Par ailleurs, le négociateur palestinien Nabil Chaath a appelé le président américain à cesser de prôner une reprise des pourparlers avec Israël pour passer aux actes, dans une tribune publiée mercredi par le quotidien israélien Haaretz.
Les manifestants ont dressé une quinzaine de tentes et un drapeau palestinien géant sur une colline en face du "Village de Bab al-Chams", démantelé par les forces israéliennes en janvier sur le site du projet de construction israélien E1, selon les participants et des journalistes de l'AFP.
"Ces tentes constituent un message au président américain Barack Obama, pour lui dire: la partialité et le soutien à Israël, ça suffit", a déclaré à l'AFP un des organisateurs, Abdallah Abou Rahma.
"Notre message pour Obama aujourd'hui est que nous sommes attachés à nos droits, ceci est notre terre, et nous sommes contre la colonisation et l'occupation soutenues par l'administration américaine", a-t-il ajouté.
Les organisateurs du Comité de coordination de la lutte populaire affirment dans un communiqué qu'une "administration qui a utilisé 43 fois sur 79 (de 1979 à 2011) son droit de veto pour soutenir Israël contre les droits palestiniens et lui accorde une aide militaire de 3 milliards de dollars par an, ne peut fournir aucune contribution à la justice et aux droits des Palestiniens".
La communauté internationale a condamné le projet E1, qui relierait l'implantation israélienne de Maalé Adoumim à des quartiers de colonisation juive à Jérusalem-Est et couperait en deux la Cisjordanie, compromettant la viabilité d'un Etat palestinien.
"Beaucoup de vies palestiniennes et de capital politique auraient pu être épargnés ces quatre dernières années si le président Obama avait montré sa détermination à favoriser des négociations sur une solution à deux Etats", écrit de son côté Nabil Chaath.
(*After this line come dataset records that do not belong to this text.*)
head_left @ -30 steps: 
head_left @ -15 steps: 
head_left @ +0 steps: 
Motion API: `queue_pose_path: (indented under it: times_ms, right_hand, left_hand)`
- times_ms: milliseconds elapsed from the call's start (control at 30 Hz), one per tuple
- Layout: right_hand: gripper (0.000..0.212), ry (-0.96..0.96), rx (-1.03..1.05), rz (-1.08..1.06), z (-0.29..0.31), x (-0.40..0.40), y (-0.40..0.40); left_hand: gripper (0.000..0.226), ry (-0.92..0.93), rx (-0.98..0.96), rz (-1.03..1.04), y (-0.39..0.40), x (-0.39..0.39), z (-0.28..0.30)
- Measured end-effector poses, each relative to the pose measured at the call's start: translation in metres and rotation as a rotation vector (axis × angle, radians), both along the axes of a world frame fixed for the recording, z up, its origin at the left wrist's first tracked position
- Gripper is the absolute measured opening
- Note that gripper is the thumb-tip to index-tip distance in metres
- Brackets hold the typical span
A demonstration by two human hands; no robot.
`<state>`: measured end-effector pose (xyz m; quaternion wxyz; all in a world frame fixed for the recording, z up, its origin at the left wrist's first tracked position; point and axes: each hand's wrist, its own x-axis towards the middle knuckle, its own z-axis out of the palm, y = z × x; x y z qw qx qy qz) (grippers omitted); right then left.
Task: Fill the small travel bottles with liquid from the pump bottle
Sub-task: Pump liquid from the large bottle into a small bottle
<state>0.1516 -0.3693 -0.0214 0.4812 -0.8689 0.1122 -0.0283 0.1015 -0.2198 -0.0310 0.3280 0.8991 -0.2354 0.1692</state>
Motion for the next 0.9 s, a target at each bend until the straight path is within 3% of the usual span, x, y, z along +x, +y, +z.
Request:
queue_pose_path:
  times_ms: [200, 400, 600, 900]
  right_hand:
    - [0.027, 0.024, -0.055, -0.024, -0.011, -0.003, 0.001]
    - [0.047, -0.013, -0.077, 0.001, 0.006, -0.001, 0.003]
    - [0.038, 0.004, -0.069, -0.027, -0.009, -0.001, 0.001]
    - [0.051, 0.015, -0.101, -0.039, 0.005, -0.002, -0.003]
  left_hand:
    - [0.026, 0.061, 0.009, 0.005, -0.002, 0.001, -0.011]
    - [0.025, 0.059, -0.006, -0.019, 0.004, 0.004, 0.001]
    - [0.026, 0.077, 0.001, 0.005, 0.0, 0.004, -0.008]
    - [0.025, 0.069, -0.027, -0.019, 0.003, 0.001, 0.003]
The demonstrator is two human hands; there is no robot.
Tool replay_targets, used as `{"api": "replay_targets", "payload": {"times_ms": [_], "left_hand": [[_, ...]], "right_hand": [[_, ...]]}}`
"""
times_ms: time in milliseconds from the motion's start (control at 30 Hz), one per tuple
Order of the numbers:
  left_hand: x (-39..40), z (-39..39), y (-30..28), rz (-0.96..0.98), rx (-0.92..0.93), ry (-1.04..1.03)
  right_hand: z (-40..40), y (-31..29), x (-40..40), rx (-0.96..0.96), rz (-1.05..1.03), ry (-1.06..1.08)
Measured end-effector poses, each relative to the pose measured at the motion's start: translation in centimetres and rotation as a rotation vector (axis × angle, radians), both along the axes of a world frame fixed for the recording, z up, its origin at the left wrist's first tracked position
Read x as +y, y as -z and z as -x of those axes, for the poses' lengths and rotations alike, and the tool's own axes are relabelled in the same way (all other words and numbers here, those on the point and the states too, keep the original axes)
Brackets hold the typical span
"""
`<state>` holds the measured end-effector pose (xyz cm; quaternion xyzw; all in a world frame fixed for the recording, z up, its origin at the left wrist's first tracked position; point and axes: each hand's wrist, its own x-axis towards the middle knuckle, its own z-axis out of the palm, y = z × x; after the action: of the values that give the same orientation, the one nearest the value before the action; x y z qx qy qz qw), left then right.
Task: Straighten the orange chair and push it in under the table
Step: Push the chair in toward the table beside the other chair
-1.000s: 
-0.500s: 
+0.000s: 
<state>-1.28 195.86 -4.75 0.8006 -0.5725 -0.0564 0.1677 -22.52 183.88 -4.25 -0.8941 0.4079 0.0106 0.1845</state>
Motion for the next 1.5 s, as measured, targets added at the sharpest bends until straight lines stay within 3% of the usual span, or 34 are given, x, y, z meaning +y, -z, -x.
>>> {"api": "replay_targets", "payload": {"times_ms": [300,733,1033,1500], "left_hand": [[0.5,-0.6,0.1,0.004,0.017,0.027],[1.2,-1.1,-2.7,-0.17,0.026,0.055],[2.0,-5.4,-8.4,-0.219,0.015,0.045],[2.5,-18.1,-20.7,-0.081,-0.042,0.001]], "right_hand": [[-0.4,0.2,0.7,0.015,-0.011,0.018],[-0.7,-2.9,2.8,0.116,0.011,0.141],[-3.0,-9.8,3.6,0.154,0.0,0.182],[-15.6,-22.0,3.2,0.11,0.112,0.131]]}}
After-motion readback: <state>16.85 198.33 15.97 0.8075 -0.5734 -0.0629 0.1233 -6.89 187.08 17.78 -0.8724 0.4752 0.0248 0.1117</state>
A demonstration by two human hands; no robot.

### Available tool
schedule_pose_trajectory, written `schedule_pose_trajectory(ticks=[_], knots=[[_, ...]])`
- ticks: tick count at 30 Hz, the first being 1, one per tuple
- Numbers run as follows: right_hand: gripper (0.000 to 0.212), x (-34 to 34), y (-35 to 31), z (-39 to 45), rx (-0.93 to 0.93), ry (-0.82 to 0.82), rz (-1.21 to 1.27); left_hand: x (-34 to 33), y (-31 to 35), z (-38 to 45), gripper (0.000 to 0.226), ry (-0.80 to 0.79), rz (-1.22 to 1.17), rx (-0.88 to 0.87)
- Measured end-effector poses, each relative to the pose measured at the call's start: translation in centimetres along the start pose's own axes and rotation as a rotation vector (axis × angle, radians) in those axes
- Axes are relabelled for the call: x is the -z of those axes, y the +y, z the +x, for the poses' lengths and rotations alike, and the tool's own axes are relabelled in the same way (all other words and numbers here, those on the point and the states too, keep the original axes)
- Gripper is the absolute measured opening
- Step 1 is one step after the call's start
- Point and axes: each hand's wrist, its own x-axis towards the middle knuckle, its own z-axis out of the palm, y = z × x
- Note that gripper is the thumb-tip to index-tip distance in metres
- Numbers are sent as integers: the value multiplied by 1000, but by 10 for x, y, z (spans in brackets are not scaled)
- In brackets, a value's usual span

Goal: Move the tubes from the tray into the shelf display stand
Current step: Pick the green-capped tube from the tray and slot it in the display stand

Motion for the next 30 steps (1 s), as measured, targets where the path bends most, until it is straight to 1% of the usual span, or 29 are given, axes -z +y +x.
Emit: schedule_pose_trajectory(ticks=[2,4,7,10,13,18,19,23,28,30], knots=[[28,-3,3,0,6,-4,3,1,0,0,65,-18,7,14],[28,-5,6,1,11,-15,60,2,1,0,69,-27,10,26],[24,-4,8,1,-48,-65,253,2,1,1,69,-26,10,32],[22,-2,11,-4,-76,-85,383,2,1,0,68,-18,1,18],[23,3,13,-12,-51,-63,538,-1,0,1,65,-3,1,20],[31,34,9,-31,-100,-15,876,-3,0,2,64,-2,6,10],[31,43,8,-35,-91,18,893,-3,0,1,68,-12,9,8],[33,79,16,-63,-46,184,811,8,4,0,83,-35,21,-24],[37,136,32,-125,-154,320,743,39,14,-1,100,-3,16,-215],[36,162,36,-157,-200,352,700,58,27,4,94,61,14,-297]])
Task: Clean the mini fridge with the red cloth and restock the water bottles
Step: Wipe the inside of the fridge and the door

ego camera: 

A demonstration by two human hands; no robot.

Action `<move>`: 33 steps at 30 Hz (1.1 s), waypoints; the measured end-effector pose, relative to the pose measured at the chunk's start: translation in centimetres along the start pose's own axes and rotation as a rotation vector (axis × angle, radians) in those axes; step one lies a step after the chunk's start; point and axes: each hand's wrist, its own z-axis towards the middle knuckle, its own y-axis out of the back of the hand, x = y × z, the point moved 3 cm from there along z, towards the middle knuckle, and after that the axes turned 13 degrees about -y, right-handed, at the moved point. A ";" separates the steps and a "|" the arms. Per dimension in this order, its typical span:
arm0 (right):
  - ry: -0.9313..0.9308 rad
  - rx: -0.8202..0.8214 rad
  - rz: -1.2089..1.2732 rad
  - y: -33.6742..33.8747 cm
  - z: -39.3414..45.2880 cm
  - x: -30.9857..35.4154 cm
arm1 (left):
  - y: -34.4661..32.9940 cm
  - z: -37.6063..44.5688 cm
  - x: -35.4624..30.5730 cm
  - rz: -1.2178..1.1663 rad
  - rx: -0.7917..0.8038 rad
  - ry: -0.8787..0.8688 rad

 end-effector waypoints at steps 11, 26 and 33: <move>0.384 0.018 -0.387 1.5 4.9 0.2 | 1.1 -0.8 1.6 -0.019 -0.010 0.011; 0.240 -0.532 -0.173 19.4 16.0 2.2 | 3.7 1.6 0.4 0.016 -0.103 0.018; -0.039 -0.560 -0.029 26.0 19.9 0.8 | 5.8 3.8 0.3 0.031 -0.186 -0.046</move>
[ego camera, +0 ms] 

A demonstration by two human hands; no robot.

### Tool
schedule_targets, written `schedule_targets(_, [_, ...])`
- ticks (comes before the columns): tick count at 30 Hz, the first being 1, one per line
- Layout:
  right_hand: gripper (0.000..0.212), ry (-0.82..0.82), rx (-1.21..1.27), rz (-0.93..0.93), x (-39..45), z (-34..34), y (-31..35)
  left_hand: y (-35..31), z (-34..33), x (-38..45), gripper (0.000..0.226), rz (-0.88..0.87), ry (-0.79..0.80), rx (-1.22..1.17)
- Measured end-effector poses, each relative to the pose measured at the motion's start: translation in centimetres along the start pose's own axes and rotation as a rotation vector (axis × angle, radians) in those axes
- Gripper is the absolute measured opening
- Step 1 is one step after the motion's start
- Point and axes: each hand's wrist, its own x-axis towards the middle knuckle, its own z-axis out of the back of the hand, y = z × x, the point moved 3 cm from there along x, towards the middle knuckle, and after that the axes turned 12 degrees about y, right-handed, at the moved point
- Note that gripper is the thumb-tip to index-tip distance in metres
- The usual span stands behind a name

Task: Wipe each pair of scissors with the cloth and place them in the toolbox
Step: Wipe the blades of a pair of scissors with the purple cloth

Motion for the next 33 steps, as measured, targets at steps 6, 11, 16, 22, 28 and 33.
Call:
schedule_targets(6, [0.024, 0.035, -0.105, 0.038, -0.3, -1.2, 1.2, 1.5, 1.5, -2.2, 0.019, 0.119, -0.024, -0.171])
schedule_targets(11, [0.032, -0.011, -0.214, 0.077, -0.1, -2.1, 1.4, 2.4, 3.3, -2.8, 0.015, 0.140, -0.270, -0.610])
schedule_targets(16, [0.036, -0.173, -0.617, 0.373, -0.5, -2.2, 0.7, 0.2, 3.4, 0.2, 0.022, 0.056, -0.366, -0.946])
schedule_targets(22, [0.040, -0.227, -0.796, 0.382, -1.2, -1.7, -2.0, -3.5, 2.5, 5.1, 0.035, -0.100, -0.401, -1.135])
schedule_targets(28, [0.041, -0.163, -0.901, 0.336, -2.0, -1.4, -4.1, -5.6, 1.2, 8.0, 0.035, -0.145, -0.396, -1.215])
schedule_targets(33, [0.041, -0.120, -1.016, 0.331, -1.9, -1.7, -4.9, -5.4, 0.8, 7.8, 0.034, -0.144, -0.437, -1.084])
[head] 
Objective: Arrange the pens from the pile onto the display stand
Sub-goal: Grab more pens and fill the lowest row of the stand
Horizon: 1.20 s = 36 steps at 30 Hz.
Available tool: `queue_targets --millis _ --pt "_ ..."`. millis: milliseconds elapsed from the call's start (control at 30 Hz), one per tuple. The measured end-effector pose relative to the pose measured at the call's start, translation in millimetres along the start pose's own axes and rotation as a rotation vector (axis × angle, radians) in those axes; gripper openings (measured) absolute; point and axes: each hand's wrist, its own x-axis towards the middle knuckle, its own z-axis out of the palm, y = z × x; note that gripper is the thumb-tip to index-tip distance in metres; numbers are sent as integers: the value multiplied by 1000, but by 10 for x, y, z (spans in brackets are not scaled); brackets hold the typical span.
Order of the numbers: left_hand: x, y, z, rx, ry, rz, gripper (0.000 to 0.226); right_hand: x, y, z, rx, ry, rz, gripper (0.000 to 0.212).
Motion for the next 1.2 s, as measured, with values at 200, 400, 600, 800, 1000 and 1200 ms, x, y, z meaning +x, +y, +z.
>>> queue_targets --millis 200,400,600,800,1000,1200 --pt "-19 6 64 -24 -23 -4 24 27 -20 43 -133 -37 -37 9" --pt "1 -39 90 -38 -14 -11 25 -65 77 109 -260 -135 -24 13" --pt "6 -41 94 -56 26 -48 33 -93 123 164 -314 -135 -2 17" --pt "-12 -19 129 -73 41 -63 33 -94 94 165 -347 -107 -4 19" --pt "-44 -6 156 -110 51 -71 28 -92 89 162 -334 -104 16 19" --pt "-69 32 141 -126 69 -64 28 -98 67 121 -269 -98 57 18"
"Malheureusement, le président Obama ne sera pas en mesure de visiter la Palestine plus de quelques heures", souligne-t-il, mentionnant sa rencontre jeudi avec le président palestinien Mahmoud Abbas à Ramallah et sa visite de la basilique de la Nativité à Bethléem (Cisjordanie) vendredi.
"La ségrégation raciale, y compris dans les transports publics, a été une période sombre de l'histoire des Etats-Unis. Cela se passe aujourd'hui en Palestine", affirme-t-il.
"Le président Obama est invité à constater cette réalité (...). Nous n'avons pas besoin de 20 autres années de négociations pour changer cette réalité. Ce qu'il nous faut, ce sont des décisions fermes et courageuses avant qu'il ne soit trop tard", prévient ce vétéran des pourparlers de paix avec Israël.
"Plutôt que des appels à la reprise d'un +processus de paix+ vide de sens, nous attendons des actes véritables sur le terrain", dit-il, appelant à "mettre fin à l'impunité du gouvernement israélien et à prendre les mesures politiques nécessaires".